Le béret basque : un symbole français aux origines surprenantes

Vous avez sans doute déjà croisé ce couvre-chef emblématique, souvent associé à l’image du Français typique, une baguette sous le bras et un béret sur la tête. Pourtant, le béret dit « basque » cache une histoire bien plus complexe que l’on pourrait le croire. Loin de se limiter à la seule région basque, son origine remonte aux Pyrénées, où les bergers des deux versants, français et espagnol, le portaient pour se protéger des intempéries dès le XVIe siècle.

EN BREF

  • Le béret basque trouve ses racines dans les Pyrénées, pas uniquement au Pays Basque.
  • Mauléon-Licharre, capitale de sa fabrication, a produit des millions de bérets au XIXe siècle.
  • De l’accessoire rural à un symbole militaire, le béret a traversé les époques et les frontières.

Le terme « béret basque » est avant tout une étiquette commerciale plus qu’une indication géographique. Les historiens s’accordent à dire que le béret, en tant que couvre-chef, a évolué au fil des siècles. À l’apogée de sa fabrication, au XIXe siècle, la ville de Mauléon-Licharre est devenue la référence mondiale en matière de bérets, produisant des quantités considérables pour l’exportation.

Il est intéressant de noter que certains chercheurs attribuent une origine plus ancienne au béret, le reliant à la région de Béarn, voisine du Pays Basque. Ce bonnet plat, à l’origine discret et fonctionnel, a pris un tournant décisif avec son adoption par l’armée française. À partir de 1889, les chasseurs alpins ont commencé à le porter, lui conférant une légitimité nationale et un nouveau statut.

Des artistes comme Pablo Picasso, bien qu’espagnol, ont également contribué à sa popularité à Paris, où le béret est devenu un symbole de bohème. Au XXe siècle, il est devenu indissociable de l’image du soldat français, notamment lors des deux guerres mondiales, où il était souvent associé aux résistants.

Le processus de fabrication du béret est fascinant et remonte au Moyen Âge. Contrairement à d’autres formes de couvre-chefs, le béret est feutré. La laine est trempée, chauffée et frottée pour former un tissu dense et résistant, sans aucune couture. Cette technique, perfectionnée à Mauléon-Licharre, a fait du béret un produit d’exportation majeur, notamment vers des pays d’Amérique du Sud tels que l’Argentine et le Chili.

À l’heure actuelle, il ne reste qu’une poignée de fabricants traditionnels en France, Laulhère étant l’une des dernières manufactures authentiques, fournissant encore l’armée française et certains chefs d’État. En parallèle, on observe une tendance vers le retour au « made in France », qui redonne vie à ce symbole, souvent associé à la slow fashion et à un nouveau public, notamment des trentenaires urbains en quête d’authenticité.

Étonnamment, ce couvre-chef n’est pas une exclusivité française. En Espagne, la boina, un équivalent du béret, est toujours portée dans les régions rurales du nord, tandis qu’en Écosse, le tam o’shanter en est une variante décorée d’un pompon.
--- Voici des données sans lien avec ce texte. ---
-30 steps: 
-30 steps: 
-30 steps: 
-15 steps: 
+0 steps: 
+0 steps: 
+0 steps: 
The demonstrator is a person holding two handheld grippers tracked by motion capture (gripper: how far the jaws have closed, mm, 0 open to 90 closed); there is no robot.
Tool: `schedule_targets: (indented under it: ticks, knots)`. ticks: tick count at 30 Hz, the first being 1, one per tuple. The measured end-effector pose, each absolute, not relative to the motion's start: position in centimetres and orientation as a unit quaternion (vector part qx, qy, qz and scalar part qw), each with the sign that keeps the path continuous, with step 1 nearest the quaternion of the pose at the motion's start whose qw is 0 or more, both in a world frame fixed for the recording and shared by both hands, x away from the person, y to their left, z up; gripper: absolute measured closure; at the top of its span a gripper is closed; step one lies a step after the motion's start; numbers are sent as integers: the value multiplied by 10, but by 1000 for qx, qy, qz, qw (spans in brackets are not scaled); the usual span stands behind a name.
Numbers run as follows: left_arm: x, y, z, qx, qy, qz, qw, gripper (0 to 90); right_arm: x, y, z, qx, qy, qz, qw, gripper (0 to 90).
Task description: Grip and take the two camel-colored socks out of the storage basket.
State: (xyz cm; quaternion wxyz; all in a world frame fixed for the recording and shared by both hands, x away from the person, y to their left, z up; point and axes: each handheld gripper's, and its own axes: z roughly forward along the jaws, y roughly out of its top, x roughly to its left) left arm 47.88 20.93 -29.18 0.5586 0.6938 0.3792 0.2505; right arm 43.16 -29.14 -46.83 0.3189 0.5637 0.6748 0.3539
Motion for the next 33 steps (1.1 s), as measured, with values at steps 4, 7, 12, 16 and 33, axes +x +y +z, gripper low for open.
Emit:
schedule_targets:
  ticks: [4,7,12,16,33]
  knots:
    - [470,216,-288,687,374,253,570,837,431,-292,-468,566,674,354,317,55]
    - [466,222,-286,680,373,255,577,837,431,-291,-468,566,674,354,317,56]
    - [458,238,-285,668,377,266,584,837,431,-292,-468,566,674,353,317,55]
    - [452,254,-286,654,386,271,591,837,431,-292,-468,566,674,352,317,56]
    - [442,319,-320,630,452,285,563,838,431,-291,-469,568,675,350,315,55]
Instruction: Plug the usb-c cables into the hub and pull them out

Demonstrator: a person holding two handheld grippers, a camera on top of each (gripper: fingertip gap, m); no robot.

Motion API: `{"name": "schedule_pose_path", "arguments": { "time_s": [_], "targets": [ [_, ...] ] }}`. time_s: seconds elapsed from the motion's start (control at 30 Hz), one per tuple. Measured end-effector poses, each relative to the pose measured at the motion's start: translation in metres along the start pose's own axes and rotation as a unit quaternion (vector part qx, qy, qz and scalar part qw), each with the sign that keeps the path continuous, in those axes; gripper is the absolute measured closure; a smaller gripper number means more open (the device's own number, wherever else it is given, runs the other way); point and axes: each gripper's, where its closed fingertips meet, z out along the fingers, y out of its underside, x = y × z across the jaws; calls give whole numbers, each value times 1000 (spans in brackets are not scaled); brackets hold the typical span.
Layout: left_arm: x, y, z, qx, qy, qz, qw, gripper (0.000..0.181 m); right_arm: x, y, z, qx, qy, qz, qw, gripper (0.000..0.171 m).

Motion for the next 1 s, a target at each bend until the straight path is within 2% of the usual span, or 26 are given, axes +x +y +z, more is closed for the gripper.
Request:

Aujourd’hui, le béret est devenu un couvre-chef standard dans de nombreuses armées du monde, avec des codes de couleur distincts, comme le béret rouge pour les parachutistes et le béret vert pour les forces spéciales américaines.

Le béret a également pris une dimension internationale, incarnant des figures emblématiques comme Che Guevara, dont l’image est devenue un symbole politique mondial. Ce parcours, qui l’a vu passer d’un accessoire de berger à un symbole planétaire, est fascinant et illustre comment un simple bonnet peut transcender les frontières et les cultures.

Malgré son statut, la réalité est que le béret a perdu de sa popularité en France même, particulièrement depuis les années 1950-60, lorsque des changements culturels ont conduit à son déclin. Aujourd’hui, il est rare de croiser des Français en portant un au quotidien, sauf lors de fêtes traditionnelles ou dans certaines régions.

Le béret basque, bien qu’il ait perdu de son usage courant, reste un élément emblématique de la culture française, classé au patrimoine culturel immatériel de la région Nouvelle-Aquitaine. À travers son histoire, il illustre à quel point les symboles culturels peuvent évoluer, révélant une richesse insoupçonnée derrière des apparences souvent simplistes.